• _Exercise goal_
Please give the lines below again exactly as they stand, from the one that contains "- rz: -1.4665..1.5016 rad" up to and including the one that contains "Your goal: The", leaving all pictures out.

BEGIN Material for this task

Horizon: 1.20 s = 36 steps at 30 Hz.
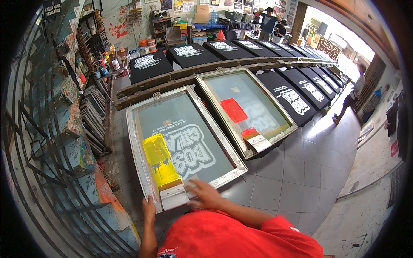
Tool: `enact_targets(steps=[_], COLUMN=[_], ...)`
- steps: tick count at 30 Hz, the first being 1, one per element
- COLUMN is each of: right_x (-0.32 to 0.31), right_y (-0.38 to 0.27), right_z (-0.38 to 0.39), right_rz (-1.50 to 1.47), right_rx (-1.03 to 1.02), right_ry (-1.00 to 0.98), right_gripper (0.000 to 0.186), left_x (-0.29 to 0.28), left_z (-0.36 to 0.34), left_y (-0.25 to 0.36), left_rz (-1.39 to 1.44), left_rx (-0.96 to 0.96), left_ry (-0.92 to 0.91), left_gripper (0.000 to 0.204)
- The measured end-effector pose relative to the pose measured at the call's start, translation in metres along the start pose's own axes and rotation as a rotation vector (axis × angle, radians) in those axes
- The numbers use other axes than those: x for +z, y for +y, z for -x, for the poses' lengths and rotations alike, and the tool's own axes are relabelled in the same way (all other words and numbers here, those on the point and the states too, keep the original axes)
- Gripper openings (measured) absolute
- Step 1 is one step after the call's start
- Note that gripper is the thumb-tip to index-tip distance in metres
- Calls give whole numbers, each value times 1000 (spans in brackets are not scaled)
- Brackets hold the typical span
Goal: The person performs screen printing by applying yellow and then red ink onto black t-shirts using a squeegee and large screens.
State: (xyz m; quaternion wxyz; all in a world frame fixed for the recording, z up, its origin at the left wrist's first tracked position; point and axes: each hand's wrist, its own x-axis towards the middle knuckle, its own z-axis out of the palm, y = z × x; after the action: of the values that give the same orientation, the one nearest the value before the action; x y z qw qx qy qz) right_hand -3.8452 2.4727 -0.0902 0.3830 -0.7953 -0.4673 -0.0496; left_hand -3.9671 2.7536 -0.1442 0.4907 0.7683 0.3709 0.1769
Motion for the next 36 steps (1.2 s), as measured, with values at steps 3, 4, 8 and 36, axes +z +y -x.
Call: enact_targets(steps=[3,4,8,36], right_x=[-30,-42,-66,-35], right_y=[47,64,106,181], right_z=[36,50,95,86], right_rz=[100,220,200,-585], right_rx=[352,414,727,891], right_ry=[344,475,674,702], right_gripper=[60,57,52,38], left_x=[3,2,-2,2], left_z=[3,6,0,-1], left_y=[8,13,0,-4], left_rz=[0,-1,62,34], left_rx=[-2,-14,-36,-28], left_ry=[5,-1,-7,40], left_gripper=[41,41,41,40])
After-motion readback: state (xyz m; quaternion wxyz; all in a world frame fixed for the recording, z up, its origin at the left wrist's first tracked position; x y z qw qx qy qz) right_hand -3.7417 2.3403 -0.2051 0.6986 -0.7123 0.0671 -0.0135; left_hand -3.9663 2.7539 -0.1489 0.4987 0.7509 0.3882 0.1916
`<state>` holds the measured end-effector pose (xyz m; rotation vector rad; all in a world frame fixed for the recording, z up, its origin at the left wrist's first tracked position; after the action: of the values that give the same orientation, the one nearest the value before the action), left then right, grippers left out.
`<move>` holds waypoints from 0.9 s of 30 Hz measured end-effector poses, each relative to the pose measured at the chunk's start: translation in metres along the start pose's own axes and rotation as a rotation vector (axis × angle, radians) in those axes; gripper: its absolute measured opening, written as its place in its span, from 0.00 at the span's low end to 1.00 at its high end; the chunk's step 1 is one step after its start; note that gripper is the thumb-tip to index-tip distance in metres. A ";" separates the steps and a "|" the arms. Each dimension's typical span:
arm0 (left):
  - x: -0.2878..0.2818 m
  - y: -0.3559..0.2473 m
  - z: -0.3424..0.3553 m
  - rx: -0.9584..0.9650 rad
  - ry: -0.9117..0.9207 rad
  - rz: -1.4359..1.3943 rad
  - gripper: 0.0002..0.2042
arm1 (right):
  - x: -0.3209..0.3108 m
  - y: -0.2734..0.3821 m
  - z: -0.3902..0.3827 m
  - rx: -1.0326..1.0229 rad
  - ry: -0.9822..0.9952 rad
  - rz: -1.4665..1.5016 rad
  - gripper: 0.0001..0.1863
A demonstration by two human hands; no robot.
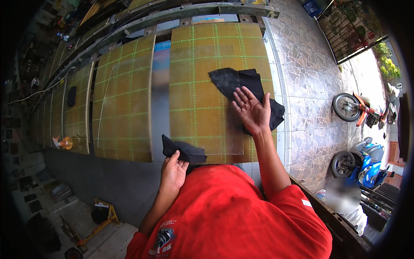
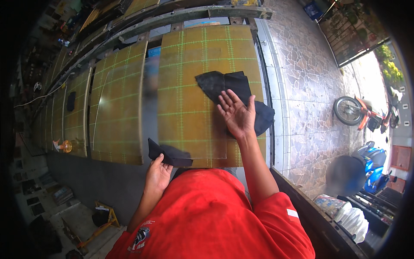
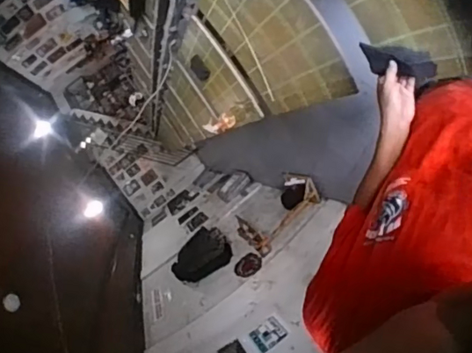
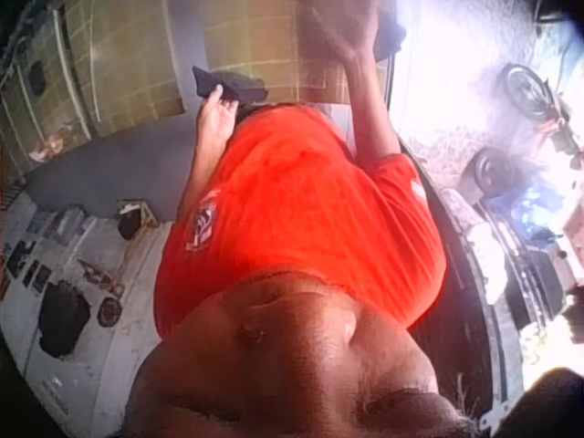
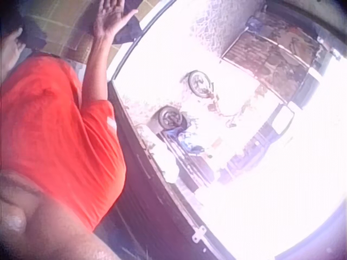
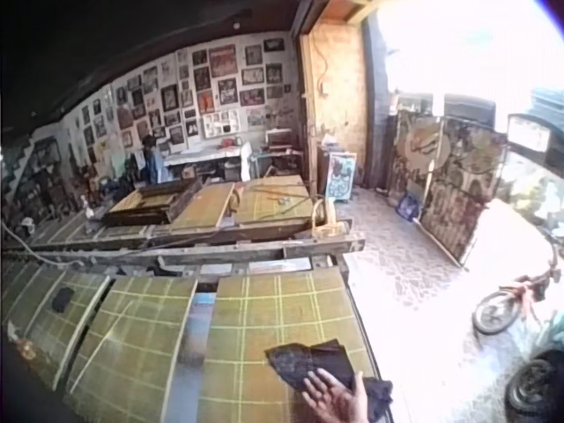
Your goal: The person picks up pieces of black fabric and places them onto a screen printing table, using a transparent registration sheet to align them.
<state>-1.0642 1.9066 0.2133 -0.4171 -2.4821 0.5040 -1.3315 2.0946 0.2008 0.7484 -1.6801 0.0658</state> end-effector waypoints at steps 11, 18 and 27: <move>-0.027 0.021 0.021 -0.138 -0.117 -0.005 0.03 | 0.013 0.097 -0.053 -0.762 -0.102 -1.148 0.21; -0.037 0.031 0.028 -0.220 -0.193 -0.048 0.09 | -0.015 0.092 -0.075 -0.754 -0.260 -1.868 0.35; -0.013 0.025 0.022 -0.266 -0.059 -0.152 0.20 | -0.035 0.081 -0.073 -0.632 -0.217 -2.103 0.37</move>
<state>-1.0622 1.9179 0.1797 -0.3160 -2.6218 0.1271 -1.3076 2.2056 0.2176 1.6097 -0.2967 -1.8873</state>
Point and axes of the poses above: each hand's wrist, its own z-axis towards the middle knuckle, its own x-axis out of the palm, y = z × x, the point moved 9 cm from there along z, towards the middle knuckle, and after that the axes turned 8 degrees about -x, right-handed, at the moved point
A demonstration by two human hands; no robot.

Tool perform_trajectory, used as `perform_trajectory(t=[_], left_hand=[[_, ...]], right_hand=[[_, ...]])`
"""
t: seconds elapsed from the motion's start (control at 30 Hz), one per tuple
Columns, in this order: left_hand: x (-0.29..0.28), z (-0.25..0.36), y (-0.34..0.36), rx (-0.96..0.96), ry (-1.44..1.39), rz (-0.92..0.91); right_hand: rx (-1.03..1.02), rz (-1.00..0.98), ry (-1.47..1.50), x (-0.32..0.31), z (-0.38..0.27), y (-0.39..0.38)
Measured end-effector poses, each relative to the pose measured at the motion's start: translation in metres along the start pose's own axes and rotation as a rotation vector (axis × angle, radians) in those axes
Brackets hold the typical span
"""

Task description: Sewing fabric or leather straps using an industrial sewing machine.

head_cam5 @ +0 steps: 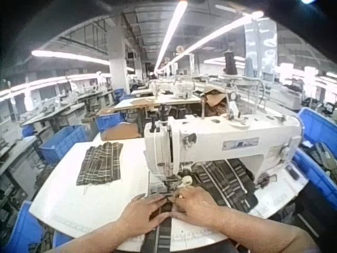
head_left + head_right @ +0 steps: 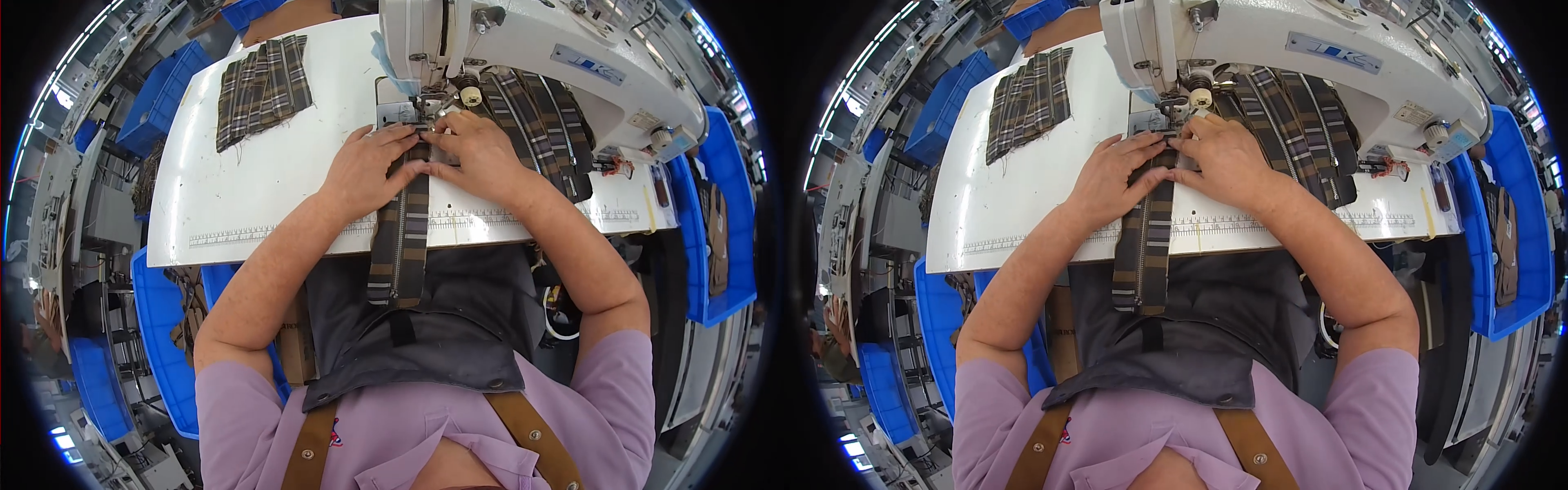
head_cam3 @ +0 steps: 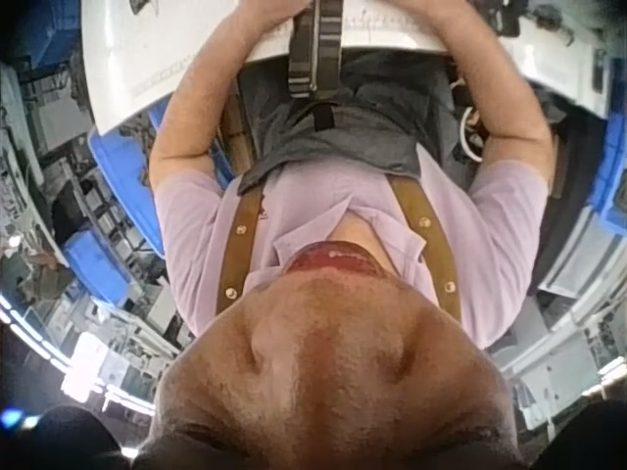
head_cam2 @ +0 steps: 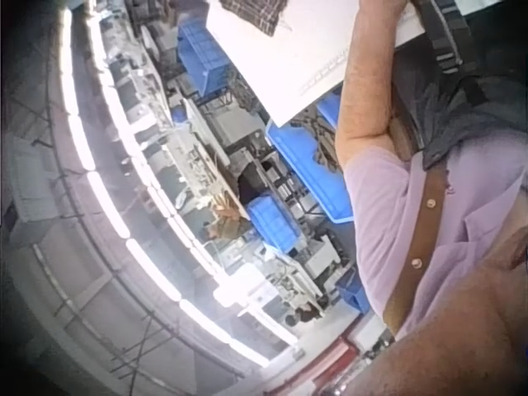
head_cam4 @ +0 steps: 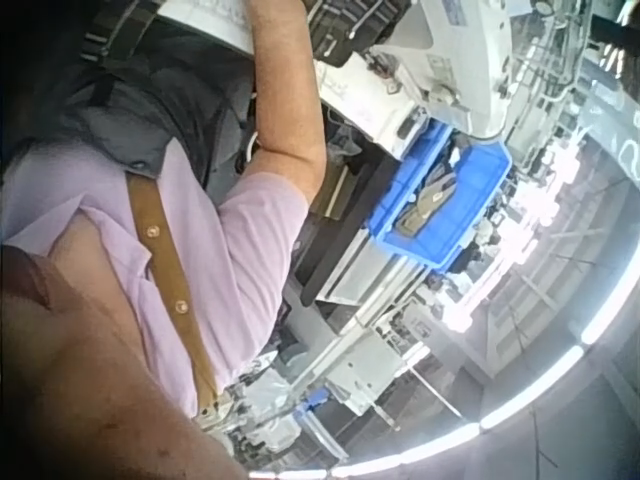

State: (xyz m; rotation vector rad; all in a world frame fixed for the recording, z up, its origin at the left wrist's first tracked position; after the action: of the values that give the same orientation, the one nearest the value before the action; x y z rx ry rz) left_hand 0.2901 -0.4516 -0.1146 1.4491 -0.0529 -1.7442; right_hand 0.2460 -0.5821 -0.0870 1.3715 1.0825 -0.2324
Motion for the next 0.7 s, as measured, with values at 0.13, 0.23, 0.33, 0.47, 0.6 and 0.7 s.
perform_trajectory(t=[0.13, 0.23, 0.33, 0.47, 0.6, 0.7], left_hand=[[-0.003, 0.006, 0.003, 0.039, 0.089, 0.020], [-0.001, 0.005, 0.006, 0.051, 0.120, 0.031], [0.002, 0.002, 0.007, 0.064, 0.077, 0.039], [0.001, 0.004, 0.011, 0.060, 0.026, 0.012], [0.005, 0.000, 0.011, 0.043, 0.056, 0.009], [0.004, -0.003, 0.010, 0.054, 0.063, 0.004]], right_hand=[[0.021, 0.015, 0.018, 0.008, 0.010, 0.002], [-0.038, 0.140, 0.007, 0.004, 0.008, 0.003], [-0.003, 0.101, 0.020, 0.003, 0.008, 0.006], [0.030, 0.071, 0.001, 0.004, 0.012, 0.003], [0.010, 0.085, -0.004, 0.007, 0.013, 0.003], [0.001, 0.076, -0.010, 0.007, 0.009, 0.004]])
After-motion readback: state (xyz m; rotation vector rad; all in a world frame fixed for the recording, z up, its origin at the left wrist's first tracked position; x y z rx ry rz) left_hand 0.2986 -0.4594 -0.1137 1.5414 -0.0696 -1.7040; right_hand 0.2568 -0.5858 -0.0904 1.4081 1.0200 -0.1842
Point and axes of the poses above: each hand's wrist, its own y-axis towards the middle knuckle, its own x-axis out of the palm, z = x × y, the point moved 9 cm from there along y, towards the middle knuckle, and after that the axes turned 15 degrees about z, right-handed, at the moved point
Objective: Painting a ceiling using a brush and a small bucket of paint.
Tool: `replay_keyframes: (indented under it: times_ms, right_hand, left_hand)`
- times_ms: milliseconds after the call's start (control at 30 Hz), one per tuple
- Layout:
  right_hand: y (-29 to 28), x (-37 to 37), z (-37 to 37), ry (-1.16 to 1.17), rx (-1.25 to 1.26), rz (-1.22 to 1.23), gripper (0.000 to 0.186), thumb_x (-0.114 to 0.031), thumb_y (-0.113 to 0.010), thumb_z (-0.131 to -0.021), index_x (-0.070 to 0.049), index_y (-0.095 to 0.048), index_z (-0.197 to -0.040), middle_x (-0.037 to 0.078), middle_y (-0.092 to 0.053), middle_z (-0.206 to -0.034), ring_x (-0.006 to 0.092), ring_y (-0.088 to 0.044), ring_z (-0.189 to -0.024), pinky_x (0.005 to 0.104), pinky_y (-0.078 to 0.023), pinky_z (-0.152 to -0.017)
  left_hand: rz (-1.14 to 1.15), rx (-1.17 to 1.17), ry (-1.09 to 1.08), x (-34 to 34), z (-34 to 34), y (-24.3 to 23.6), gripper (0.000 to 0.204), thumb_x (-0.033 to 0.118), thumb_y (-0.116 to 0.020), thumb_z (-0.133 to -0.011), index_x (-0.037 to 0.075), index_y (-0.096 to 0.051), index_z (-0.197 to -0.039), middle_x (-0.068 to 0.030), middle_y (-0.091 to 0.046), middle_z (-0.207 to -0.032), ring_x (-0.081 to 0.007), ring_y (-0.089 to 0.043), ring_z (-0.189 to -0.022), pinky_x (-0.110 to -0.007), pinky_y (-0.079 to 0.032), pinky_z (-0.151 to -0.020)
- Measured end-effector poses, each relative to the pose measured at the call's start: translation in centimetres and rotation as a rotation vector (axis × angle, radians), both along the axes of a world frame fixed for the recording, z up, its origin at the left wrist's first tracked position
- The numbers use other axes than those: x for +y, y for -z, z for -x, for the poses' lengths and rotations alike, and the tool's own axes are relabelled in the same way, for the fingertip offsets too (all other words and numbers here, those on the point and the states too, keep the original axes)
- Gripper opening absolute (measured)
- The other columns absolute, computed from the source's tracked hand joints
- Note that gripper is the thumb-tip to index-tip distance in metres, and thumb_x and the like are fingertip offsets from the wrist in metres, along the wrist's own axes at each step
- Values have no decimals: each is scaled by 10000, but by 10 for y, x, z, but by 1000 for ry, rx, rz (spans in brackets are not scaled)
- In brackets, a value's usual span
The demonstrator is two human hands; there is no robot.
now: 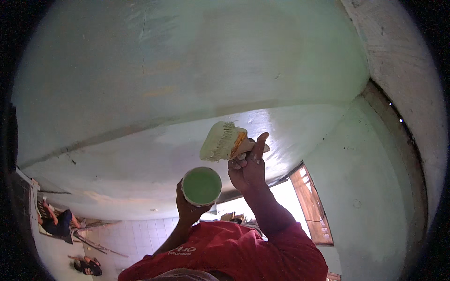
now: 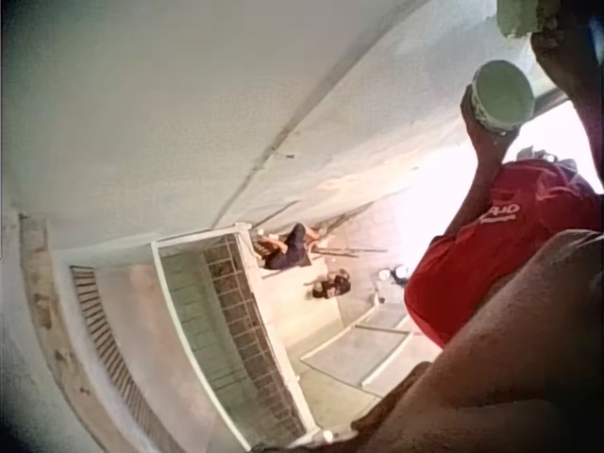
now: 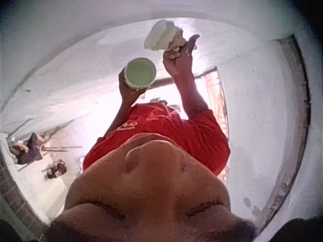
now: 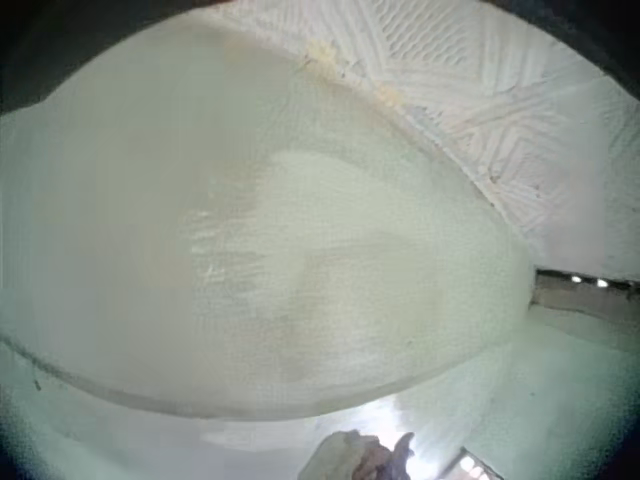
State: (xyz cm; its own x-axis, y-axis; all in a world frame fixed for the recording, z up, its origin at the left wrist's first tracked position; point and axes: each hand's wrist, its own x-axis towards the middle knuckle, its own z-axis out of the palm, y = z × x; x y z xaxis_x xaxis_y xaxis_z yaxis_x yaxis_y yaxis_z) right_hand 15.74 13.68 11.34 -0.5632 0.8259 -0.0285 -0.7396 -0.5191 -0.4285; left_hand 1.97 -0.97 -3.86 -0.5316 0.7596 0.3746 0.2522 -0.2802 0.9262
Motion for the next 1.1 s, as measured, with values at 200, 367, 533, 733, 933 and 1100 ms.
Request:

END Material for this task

• _Reply to the exercise_
  - rz: -1.4665..1.5016 rad
  - gripper: 0.0001..0.1863
A demonstration by two human hands; no robot.
Your goal: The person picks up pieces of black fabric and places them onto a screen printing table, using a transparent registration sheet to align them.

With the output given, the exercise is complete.